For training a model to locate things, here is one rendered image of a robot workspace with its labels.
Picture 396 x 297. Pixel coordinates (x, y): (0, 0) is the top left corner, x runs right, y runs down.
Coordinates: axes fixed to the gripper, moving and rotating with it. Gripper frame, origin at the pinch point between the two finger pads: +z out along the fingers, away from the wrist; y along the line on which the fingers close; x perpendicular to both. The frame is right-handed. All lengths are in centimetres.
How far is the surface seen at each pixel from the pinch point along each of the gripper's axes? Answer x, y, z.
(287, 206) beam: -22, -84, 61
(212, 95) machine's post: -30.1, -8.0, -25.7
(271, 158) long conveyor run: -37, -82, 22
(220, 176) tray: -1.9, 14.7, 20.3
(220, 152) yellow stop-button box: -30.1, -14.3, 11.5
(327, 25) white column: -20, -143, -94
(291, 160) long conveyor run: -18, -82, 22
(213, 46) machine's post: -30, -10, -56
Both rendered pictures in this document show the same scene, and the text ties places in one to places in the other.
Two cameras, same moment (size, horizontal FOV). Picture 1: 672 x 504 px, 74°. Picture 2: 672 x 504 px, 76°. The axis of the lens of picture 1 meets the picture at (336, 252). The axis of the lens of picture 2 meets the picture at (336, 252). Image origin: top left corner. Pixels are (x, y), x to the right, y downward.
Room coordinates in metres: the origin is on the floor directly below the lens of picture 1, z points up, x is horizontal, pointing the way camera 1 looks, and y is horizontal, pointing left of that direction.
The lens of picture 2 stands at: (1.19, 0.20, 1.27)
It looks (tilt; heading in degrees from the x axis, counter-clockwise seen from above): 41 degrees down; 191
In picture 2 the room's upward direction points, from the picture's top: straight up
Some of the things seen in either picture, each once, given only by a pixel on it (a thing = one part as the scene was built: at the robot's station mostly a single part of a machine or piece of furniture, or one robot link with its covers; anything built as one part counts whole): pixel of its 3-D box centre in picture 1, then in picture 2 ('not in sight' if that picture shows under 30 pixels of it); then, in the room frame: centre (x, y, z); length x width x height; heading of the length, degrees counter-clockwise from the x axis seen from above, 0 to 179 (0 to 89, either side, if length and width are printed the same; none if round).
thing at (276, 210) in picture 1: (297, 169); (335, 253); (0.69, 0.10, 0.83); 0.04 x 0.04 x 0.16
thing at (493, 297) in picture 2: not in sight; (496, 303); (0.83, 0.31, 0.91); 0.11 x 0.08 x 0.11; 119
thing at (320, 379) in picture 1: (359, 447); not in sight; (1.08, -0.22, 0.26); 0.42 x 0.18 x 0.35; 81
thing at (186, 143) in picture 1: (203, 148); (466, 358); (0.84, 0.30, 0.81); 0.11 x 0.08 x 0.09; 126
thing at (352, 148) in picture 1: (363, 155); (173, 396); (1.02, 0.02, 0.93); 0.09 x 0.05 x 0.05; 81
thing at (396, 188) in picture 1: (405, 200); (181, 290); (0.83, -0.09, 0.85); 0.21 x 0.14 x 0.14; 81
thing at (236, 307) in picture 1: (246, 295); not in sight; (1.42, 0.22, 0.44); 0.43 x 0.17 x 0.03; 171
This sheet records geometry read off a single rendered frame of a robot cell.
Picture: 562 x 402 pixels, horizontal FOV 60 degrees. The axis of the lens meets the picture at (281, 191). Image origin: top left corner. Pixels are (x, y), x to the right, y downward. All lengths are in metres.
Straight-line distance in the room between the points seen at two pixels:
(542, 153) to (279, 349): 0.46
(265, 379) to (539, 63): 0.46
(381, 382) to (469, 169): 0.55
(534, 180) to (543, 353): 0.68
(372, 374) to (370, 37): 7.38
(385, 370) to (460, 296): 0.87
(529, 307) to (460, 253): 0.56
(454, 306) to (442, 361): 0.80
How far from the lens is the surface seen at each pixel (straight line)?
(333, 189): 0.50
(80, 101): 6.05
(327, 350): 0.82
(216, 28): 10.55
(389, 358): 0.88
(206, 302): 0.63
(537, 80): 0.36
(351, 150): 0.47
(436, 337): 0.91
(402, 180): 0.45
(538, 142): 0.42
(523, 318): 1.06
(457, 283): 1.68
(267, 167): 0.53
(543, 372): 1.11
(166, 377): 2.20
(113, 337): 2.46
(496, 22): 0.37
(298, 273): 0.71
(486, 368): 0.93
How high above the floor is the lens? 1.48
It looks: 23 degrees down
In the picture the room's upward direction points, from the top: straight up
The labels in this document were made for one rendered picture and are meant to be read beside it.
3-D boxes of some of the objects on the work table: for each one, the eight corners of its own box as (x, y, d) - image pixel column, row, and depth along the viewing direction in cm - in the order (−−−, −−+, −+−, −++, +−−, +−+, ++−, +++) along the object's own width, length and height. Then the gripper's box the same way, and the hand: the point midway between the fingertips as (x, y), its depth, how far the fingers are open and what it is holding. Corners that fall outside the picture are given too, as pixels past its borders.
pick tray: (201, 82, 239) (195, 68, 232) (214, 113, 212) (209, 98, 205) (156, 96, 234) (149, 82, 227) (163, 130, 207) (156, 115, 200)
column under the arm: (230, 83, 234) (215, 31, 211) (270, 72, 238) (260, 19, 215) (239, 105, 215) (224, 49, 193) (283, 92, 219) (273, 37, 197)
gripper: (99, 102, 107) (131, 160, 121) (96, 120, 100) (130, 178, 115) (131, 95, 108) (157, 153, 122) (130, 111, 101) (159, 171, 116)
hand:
——
_The problem_. Which lines above run from the one containing "(327, 350): 0.82" down to the one containing "pick tray: (201, 82, 239)"? Repeat exactly those, both ends included, and nothing else.

_Completed exercise_.
(327, 350): 0.82
(216, 28): 10.55
(389, 358): 0.88
(206, 302): 0.63
(537, 80): 0.36
(351, 150): 0.47
(436, 337): 0.91
(402, 180): 0.45
(538, 142): 0.42
(523, 318): 1.06
(457, 283): 1.68
(267, 167): 0.53
(543, 372): 1.11
(166, 377): 2.20
(113, 337): 2.46
(496, 22): 0.37
(298, 273): 0.71
(486, 368): 0.93
How high above the floor is the lens? 1.48
It looks: 23 degrees down
In the picture the room's upward direction points, from the top: straight up
The labels in this document were made for one rendered picture and are meant to be read beside it.
3-D boxes of some of the objects on the work table: for each one, the eight corners of its own box as (x, y, d) - image pixel column, row, and depth along the viewing direction in cm - in the order (−−−, −−+, −+−, −++, +−−, +−+, ++−, +++) along the object's own width, length and height. Then the gripper's box the same way, and the hand: the point midway between the fingertips as (x, y), its depth, how far the fingers are open and what it is holding. Corners that fall outside the picture are given too, as pixels past its borders.
pick tray: (201, 82, 239) (195, 68, 232) (214, 113, 212) (209, 98, 205) (156, 96, 234) (149, 82, 227) (163, 130, 207) (156, 115, 200)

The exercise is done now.